* **Information provided**
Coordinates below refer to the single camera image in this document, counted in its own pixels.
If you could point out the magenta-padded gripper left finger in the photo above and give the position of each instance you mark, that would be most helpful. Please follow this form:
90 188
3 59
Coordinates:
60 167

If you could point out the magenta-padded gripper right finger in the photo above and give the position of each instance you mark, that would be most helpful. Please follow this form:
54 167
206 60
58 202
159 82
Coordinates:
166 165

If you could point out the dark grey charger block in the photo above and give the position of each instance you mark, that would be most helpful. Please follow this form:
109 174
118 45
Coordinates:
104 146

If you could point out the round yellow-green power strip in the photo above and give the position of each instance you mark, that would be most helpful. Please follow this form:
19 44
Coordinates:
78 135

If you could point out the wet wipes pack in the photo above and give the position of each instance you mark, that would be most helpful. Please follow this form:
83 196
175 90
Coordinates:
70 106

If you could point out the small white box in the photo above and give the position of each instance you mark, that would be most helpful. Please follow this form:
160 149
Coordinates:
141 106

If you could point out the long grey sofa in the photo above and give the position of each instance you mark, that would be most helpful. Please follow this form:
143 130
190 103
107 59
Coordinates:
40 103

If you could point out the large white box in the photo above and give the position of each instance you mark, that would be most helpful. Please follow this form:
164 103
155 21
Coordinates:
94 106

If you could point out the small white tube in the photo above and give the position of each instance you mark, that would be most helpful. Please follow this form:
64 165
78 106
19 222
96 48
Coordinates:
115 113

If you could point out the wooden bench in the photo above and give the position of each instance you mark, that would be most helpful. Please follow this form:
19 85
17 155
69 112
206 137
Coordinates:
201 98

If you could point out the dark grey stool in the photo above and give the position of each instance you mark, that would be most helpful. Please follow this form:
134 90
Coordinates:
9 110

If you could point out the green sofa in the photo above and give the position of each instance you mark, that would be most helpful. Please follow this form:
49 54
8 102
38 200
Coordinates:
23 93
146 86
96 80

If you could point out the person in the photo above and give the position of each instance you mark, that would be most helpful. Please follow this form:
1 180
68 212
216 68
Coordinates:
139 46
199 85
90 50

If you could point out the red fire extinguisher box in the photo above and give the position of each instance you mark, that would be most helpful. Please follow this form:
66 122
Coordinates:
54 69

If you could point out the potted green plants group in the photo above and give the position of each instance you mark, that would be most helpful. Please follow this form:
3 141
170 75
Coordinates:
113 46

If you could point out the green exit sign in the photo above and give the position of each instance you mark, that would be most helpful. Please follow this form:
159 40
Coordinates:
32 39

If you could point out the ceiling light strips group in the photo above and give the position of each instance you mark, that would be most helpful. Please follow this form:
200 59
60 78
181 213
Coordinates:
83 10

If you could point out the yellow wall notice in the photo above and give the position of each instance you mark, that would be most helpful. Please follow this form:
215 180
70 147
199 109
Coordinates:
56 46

* **Work instructions**
Copy each line of the material exactly as shown.

* **Result**
Coordinates below refer to the single camera image in this document, counted in its own pixels.
If you could point out the magenta-padded gripper left finger in the photo above and give the position of each instance you mark, that would be most helpful. Please follow this form:
90 188
3 59
Coordinates:
60 167

If you could point out the magenta-padded gripper right finger in the photo above and give the position of each instance you mark, that would be most helpful. Please follow this form:
54 167
206 60
58 202
159 82
Coordinates:
166 165

If you could point out the dark grey charger block in the photo above and give the position of each instance you mark, that would be most helpful. Please follow this form:
109 174
118 45
Coordinates:
104 146

If you could point out the round yellow-green power strip in the photo above and give the position of each instance you mark, that would be most helpful. Please follow this form:
19 44
Coordinates:
78 135

If you could point out the wet wipes pack in the photo above and give the position of each instance you mark, that would be most helpful. Please follow this form:
83 196
175 90
Coordinates:
70 106

If you could point out the small white box in the photo above and give the position of each instance you mark, that would be most helpful. Please follow this form:
160 149
Coordinates:
141 106

If you could point out the long grey sofa in the photo above and give the position of each instance you mark, that would be most helpful. Please follow this form:
143 130
190 103
107 59
Coordinates:
40 103

If you could point out the large white box in the photo above and give the position of each instance you mark, that would be most helpful. Please follow this form:
164 103
155 21
Coordinates:
94 106

If you could point out the small white tube in the photo above and give the position of each instance you mark, that would be most helpful. Please follow this form:
64 165
78 106
19 222
96 48
Coordinates:
115 113

If you could point out the wooden bench in the photo above and give the position of each instance you mark, that would be most helpful. Please follow this form:
19 85
17 155
69 112
206 137
Coordinates:
201 98

If you could point out the dark grey stool in the photo above and give the position of each instance you mark, that would be most helpful. Please follow this form:
134 90
Coordinates:
9 110

If you could point out the green sofa in the photo above and give the position of each instance you mark, that would be most helpful. Please follow this form:
49 54
8 102
38 200
Coordinates:
23 93
146 86
96 80

If you could point out the person in the photo above and give the position of each instance you mark, that would be most helpful. Please follow this form:
1 180
68 212
216 68
Coordinates:
139 46
199 85
90 50

If you could point out the red fire extinguisher box in the photo above and give the position of each instance you mark, that would be most helpful. Please follow this form:
66 122
Coordinates:
54 69

If you could point out the potted green plants group in the photo above and give the position of each instance you mark, that would be most helpful. Please follow this form:
3 141
170 75
Coordinates:
113 46

If you could point out the green exit sign in the photo above and give the position of each instance you mark, that would be most helpful. Please follow this form:
159 40
Coordinates:
32 39

If you could point out the ceiling light strips group in the photo above and give the position of each instance you mark, that would be most helpful. Please follow this form:
200 59
60 78
181 213
Coordinates:
83 10

If you could point out the yellow wall notice in the photo above and give the position of each instance you mark, that would be most helpful. Please follow this form:
215 180
70 147
199 109
Coordinates:
56 46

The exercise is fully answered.